Norb, did you notice any surface action?


----------



## nlcatfish (Mar 21, 2005)

BMustang said:


> Norb, did you notice any surface action?


NO that was the problem, just kept moving up the Licking till we hit Banklick creek. It was shallow so I gave it a shot. That was where we got some SHAD.


----------



## BMustang (Jul 27, 2004)

Before the river jumped up and stayed there for about two/three weeks, the white bass were active chasing bait up in the creeks and at the creek mouths.
I'm sure that condition is long gone, but I was hoping that since the river was up for all of that time that maybe a few stray whites and some hybrids were still shallow.
I'll find out, we're going to put in at Schmidt's this week and throw some grubs/swim baits etc..


----------



## nlcatfish (Mar 21, 2005)

BMustang said:


> Before the river jumped up and stayed there for about two/three weeks, the white bass were active chasing bait up in the creeks and at the creek mouths.
> I'm sure that condition is long gone, but I was hoping that since the river was up for all of that time that maybe a few stray whites and some hybrids were still shallow.
> I'll find out, we're going to put in at Schmidt's this week and throw some grubs/swim baits etc..
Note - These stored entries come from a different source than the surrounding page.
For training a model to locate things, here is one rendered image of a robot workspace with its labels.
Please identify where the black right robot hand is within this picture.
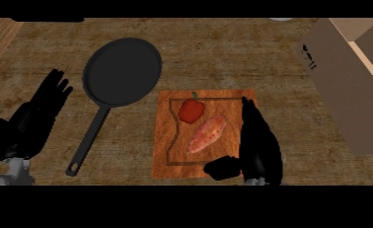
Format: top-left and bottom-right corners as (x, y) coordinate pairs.
(202, 96), (284, 187)

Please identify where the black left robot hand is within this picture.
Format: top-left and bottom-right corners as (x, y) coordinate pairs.
(0, 68), (74, 161)

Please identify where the pink sweet potato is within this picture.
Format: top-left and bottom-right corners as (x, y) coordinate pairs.
(186, 114), (228, 156)

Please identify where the brown wooden cutting board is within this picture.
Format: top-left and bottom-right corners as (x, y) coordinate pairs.
(150, 89), (259, 181)

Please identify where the brown cardboard box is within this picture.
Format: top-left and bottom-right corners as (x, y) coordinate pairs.
(296, 17), (373, 157)

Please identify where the red bell pepper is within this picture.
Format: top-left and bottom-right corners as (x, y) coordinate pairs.
(177, 91), (206, 125)

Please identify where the black frying pan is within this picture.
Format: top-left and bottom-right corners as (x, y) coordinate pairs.
(63, 37), (164, 178)

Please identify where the black flat object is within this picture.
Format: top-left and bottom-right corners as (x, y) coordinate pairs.
(10, 17), (85, 23)

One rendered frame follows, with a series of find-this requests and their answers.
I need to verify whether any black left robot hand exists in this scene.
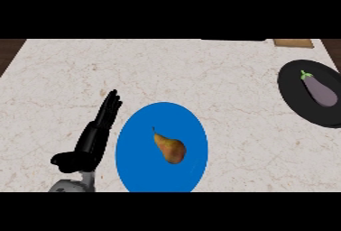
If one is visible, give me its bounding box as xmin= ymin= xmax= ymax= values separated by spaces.
xmin=49 ymin=88 xmax=125 ymax=174

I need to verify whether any blue oval plate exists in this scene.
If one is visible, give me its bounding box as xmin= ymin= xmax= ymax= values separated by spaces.
xmin=116 ymin=101 xmax=210 ymax=193

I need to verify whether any black round plate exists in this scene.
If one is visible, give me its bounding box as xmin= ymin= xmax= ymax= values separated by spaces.
xmin=278 ymin=59 xmax=341 ymax=129

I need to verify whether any purple eggplant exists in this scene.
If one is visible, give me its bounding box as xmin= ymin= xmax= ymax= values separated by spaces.
xmin=299 ymin=69 xmax=340 ymax=108

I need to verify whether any brown pear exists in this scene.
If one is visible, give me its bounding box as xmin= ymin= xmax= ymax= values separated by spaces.
xmin=151 ymin=126 xmax=188 ymax=165

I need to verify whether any tan wooden board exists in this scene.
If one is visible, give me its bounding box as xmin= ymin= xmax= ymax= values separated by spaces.
xmin=272 ymin=39 xmax=317 ymax=50

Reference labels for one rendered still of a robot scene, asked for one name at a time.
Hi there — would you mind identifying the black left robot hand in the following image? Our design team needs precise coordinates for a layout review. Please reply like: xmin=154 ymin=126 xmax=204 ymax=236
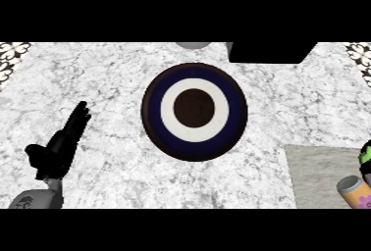
xmin=26 ymin=100 xmax=94 ymax=181

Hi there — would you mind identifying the dark blue and white plate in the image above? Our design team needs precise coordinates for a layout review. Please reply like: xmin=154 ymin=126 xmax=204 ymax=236
xmin=141 ymin=63 xmax=250 ymax=163

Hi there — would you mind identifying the grey placemat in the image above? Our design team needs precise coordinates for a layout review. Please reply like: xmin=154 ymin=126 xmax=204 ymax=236
xmin=283 ymin=144 xmax=371 ymax=210

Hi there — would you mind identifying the purple eggplant with green stem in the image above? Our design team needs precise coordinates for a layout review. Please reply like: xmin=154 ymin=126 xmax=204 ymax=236
xmin=358 ymin=139 xmax=371 ymax=186

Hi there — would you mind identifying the grey round object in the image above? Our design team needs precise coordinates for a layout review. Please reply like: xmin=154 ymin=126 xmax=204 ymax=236
xmin=175 ymin=41 xmax=212 ymax=50

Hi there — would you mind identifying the black appliance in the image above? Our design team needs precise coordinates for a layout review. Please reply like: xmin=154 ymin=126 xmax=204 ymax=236
xmin=227 ymin=41 xmax=320 ymax=65

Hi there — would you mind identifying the orange can with purple flower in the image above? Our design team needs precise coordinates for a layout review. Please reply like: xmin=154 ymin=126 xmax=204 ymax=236
xmin=336 ymin=175 xmax=371 ymax=210

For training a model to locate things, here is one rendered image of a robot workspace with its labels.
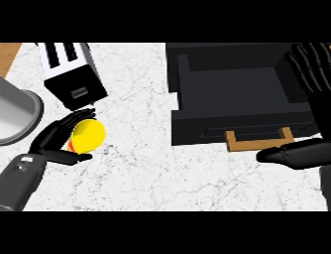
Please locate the grey cylindrical pot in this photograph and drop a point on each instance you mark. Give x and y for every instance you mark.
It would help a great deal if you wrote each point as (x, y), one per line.
(5, 110)

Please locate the black and white toaster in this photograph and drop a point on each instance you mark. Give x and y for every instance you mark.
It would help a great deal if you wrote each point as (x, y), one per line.
(73, 76)

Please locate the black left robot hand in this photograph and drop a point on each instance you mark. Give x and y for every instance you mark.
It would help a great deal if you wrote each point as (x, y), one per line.
(54, 135)

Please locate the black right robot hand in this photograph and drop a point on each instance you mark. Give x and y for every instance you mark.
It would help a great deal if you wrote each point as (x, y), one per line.
(327, 115)

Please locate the black open drawer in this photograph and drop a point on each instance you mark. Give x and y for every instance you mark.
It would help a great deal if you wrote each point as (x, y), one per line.
(237, 92)

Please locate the yellow cup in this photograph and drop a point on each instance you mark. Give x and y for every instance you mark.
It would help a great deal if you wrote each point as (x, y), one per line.
(88, 136)
Let me know the location if you spot any Skipjacks!


----------



## BMustang (Jul 27, 2004)

nlcatfish said:


> Let me know the location if you spot any Skipjacks!


Will do!


----------



## Doboy (Oct 13, 2008)

NORB,,,,, ?


It sounds like you guys could use at least one FANTASTIC, FISH 'CATCHING' day.?????
*Is there any chance that you could get that G-kid up to Erie this week?*

*(if your really interested in making the trek, with your boat,,,, i could possibly get you a camping place, to stay over a day or two?)
*


----------



## nlcatfish (Mar 21, 2005)

Doboy said:


> NORB,,,,, ?
> 
> 
> It sounds like you guys could use at least one FANTASTIC, FISH 'CATCHING' day.?????
> ...


My Grandson is working now over the summer. They have him scheduled every weekend. Thanks for the info on helping us. l


----------



## fishdealer04 (Aug 27, 2006)

June is always a little tougher of a bite. Usually they start to spawn.


----------



## Flatty01 (Aug 9, 2008)

Bank catfishing last nite only a few small bites. Slow, seems the spawn is on?


----------



## nlcatfish (Mar 21, 2005)

fishdealer04 said:


> June is always a little tougher of a bite. Usually they start to spawn.


I am just down about trying to wet a line, just seems to a chore instead of fun. Especially since I have Not had any action on the river in the boat or bank.
Now the hot weather is showing up. not sure when I will try again.


----------